Happy Tennis Tuesday, everyone! Remember last week when I said how close Iga Swiatek could get within Ashleigh Barty’s No. 1 ranking with a win in Miami? And then not even 12 hours after last week’s column went out, Barty announced her retirement from tennis at the age of 25? Yeah, same.

We’re a quarter through 2022 and I can near-guarantee that there have been a few events that weren’t on your Tennis Bingo card this year. However, I’m sure none are near the magnitude of Barty leaving the tour. If you did, please DM me the PowerBall numbers. Top players don’t retire often, let alone when they’re No. 1 or dominating the circuit. Since 2019, Barty captured three Grand Slams in Roland Garros, Wimbledon and finally the Australian Open, plus the WTA Finals and another 8 WTA singles and 3 WTA doubles titles.

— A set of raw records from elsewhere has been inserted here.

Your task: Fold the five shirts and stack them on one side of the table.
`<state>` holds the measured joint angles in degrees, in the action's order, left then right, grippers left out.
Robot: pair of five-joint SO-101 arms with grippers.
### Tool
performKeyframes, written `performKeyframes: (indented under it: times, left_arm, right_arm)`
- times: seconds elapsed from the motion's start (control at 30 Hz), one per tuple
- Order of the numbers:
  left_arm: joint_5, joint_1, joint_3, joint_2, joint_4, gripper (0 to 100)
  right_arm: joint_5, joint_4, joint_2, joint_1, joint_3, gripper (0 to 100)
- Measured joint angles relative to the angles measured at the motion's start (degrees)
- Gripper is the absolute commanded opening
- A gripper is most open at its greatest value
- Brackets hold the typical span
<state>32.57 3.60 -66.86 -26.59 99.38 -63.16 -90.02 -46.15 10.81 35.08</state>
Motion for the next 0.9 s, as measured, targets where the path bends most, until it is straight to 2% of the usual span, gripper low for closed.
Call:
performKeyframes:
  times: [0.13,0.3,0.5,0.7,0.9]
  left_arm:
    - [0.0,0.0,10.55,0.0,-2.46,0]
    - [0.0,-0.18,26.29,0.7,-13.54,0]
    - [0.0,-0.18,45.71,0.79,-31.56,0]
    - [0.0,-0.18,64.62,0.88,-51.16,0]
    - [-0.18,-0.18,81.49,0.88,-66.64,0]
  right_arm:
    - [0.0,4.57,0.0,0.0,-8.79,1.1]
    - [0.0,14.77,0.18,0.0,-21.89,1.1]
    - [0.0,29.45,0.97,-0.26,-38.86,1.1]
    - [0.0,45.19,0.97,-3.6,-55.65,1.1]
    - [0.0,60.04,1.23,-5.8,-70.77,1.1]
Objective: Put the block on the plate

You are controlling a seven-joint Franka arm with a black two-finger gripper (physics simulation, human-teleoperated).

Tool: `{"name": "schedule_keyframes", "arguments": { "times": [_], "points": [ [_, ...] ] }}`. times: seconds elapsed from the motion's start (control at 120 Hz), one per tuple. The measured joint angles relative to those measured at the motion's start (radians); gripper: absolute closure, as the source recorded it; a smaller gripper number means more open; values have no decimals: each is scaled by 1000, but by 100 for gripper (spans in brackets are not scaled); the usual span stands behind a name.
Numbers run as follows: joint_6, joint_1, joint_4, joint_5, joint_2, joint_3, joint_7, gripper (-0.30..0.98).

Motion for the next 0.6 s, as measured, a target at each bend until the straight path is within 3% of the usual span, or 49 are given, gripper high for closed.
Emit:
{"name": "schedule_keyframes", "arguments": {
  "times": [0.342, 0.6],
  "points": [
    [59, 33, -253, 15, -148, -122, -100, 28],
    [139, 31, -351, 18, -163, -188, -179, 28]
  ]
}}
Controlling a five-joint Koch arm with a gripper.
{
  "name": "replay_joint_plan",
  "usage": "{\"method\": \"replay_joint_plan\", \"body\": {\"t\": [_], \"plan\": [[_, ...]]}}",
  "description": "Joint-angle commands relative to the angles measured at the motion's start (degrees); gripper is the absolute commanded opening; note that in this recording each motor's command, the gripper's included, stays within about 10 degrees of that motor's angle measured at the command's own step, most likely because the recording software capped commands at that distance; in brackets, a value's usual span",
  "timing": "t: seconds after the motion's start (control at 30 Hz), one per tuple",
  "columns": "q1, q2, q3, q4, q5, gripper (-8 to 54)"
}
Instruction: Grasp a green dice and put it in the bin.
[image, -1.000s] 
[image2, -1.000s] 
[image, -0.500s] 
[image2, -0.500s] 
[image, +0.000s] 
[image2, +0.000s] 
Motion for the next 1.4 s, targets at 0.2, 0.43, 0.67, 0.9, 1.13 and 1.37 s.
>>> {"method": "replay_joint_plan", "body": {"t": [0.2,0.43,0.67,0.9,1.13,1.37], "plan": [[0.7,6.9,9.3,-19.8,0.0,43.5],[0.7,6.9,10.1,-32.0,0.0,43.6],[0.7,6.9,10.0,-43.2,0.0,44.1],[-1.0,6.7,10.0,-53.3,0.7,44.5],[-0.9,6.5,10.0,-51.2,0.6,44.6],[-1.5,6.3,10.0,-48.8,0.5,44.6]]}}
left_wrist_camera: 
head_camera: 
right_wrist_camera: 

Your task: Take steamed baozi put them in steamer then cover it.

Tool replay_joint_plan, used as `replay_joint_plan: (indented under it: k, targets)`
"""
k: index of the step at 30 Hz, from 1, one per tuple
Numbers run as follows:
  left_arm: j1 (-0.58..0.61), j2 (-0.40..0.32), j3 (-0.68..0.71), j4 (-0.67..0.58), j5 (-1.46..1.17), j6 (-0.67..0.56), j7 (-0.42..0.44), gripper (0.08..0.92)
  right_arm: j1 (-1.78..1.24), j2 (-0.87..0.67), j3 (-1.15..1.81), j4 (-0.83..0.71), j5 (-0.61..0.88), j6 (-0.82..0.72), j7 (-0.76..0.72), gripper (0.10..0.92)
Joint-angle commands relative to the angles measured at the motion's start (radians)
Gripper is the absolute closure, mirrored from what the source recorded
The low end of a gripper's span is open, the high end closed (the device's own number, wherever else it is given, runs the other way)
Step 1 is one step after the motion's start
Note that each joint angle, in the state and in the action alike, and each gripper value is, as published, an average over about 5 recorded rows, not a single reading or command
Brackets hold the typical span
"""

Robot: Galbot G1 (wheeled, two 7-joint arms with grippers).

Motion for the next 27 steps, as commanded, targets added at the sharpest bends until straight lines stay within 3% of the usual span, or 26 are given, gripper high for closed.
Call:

Barty has made it crystal clear that she hates being away from her family and between the traveling it takes to get to Australia, as well as their COVID-19 re-entry protocols, it’s a nightmare for someone in Barty’s position. Last year, Barty spent nearly the entire tennis season on the road because of those reasons and I should also note that she was dealing with some injuries, as well.

Barty explained in her initial announcement — via a great chat with dear friend, former WTA player Casey Dellacqua — how throughout 2021, she was in talks with her team about her future plans. It all veered ahead when she fulfilled her dream of capturing Wimbledon on the 50th anniversary of fellow Aborigine Evonne Goolagong Cawley’s win. Then, she dominated the field in Melbourne to win the Australian Open to become the first home winner since 1978, which pretty much sealed her decision to step away. Barty wanted to have a formal goodbye at Australia’s Billie Jean King Cup qualifier, but following Russia and Belarus being taken out of the 2022 competition, Australia received a bye through to the Finals and the qualifier was scrapped.

Barty ends her career on an 11-match winning streak and winning 45 of her last 51 matches. In fact, she retires after winning both her final singles and doubles tournaments (2022 Adelaide).

Over the course of her career, Barty compiled the following:

  • 15 WTA singles titles
  • 12 WTA doubles titles (career-high ranking of No. 3)
  • Another 4 ITF singles and 9 ITF doubles titles
  • 121 weeks at No. 1
  • 305-102 singles record
  • 200-64 doubles record
  • 2020 Olympic Bronze medalist in Mixed Doubles
  • 18-4 Billie Jean King Cup record (2019 finalist)
  • 6 ITF Junior singles titles, including 2011 Wimbledon, and 4 ITF Junior doubles titles (career-high ranking of No. 2)

So, where does this leave the WTA? Well, Barty requested her name to be removed off of the WTA rankings. Therefore, Iga Swiatek will be the No. 1 player in the world, followed by either Barbora Krejcikova or Paula Badosa, pending Miami results. Swiatek is the first player, male or female, from Poland to take pole position (I’m sorry, I had to) on the singles rankings. Previously, Agnieszka Radwanska was the highest ranked player from Poland at No. 2. The day following Barty’s announcement, Swiatek won her Miami Open second round over Viktorija Golubic and was presented with a bouquet of flowers by former World No. 1 Lindsay Davenport and Miami Open Tournament Director James Blake.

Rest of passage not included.